Task to carry out:
Every line of the data must appear again in the answer, exactly as written.
════════════════
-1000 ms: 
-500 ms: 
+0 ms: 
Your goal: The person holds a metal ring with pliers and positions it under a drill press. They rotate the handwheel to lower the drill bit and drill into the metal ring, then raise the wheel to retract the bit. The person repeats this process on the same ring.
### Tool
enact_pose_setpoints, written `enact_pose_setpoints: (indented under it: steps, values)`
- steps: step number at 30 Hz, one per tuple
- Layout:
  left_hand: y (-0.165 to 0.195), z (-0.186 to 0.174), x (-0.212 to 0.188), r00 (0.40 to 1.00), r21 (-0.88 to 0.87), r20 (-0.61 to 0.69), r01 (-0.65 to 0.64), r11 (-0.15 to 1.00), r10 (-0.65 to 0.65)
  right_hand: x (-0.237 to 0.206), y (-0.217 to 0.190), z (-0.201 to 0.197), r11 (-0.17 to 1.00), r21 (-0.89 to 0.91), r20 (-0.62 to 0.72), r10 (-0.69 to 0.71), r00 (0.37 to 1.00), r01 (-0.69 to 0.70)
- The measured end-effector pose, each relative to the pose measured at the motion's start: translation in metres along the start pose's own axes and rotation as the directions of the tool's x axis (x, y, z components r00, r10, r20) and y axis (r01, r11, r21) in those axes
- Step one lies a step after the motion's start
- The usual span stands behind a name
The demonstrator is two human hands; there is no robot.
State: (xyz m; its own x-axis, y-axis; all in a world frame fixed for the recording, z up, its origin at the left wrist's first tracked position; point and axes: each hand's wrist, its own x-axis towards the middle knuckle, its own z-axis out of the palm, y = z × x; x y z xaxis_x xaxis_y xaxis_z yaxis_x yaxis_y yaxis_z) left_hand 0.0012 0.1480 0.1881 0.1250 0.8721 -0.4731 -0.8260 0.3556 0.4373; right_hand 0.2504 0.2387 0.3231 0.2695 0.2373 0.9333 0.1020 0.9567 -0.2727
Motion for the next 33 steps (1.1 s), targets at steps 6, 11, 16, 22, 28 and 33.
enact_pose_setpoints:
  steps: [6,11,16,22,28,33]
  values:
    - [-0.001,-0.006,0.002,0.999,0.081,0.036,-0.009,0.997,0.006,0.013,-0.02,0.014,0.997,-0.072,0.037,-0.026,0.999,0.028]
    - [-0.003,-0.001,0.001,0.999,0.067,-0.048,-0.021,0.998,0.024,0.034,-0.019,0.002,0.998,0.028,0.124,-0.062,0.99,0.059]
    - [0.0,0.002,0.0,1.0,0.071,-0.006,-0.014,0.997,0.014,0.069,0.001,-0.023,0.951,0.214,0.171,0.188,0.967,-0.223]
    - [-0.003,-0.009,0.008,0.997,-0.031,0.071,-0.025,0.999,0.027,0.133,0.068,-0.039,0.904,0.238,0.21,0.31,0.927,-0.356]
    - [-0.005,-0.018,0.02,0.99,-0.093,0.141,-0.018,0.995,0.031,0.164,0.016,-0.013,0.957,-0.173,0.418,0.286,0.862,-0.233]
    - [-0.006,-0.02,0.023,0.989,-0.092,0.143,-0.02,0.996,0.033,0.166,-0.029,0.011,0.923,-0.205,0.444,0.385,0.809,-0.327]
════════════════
Answer to this task:
-1000 ms: 
-500 ms: 
+0 ms: 
Your goal: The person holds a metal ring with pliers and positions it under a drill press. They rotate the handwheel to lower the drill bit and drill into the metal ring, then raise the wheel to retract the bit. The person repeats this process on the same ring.
### Tool
enact_pose_setpoints, written `enact_pose_setpoints: (indented under it: steps, values)`
- steps: step number at 30 Hz, one per tuple
- Layout:
  left_hand: y (-0.165 to 0.195), z (-0.186 to 0.174), x (-0.212 to 0.188), r00 (0.40 to 1.00), r21 (-0.88 to 0.87), r20 (-0.61 to 0.69), r01 (-0.65 to 0.64), r11 (-0.15 to 1.00), r10 (-0.65 to 0.65)
  right_hand: x (-0.237 to 0.206), y (-0.217 to 0.190), z (-0.201 to 0.197), r11 (-0.17 to 1.00), r21 (-0.89 to 0.91), r20 (-0.62 to 0.72), r10 (-0.69 to 0.71), r00 (0.37 to 1.00), r01 (-0.69 to 0.70)
- The measured end-effector pose, each relative to the pose measured at the motion's start: translation in metres along the start pose's own axes and rotation as the directions of the tool's x axis (x, y, z components r00, r10, r20) and y axis (r01, r11, r21) in those axes
- Step one lies a step after the motion's start
- The usual span stands behind a name
The demonstrator is two human hands; there is no robot.
State: (xyz m; its own x-axis, y-axis; all in a world frame fixed for the recording, z up, its origin at the left wrist's first tracked position; point and axes: each hand's wrist, its own x-axis towards the middle knuckle, its own z-axis out of the palm, y = z × x; x y z xaxis_x xaxis_y xaxis_z yaxis_x yaxis_y yaxis_z) left_hand 0.0012 0.1480 0.1881 0.1250 0.8721 -0.4731 -0.8260 0.3556 0.4373; right_hand 0.2504 0.2387 0.3231 0.2695 0.2373 0.9333 0.1020 0.9567 -0.2727
Motion for the next 33 steps (1.1 s), targets at steps 6, 11, 16, 22, 28 and 33.
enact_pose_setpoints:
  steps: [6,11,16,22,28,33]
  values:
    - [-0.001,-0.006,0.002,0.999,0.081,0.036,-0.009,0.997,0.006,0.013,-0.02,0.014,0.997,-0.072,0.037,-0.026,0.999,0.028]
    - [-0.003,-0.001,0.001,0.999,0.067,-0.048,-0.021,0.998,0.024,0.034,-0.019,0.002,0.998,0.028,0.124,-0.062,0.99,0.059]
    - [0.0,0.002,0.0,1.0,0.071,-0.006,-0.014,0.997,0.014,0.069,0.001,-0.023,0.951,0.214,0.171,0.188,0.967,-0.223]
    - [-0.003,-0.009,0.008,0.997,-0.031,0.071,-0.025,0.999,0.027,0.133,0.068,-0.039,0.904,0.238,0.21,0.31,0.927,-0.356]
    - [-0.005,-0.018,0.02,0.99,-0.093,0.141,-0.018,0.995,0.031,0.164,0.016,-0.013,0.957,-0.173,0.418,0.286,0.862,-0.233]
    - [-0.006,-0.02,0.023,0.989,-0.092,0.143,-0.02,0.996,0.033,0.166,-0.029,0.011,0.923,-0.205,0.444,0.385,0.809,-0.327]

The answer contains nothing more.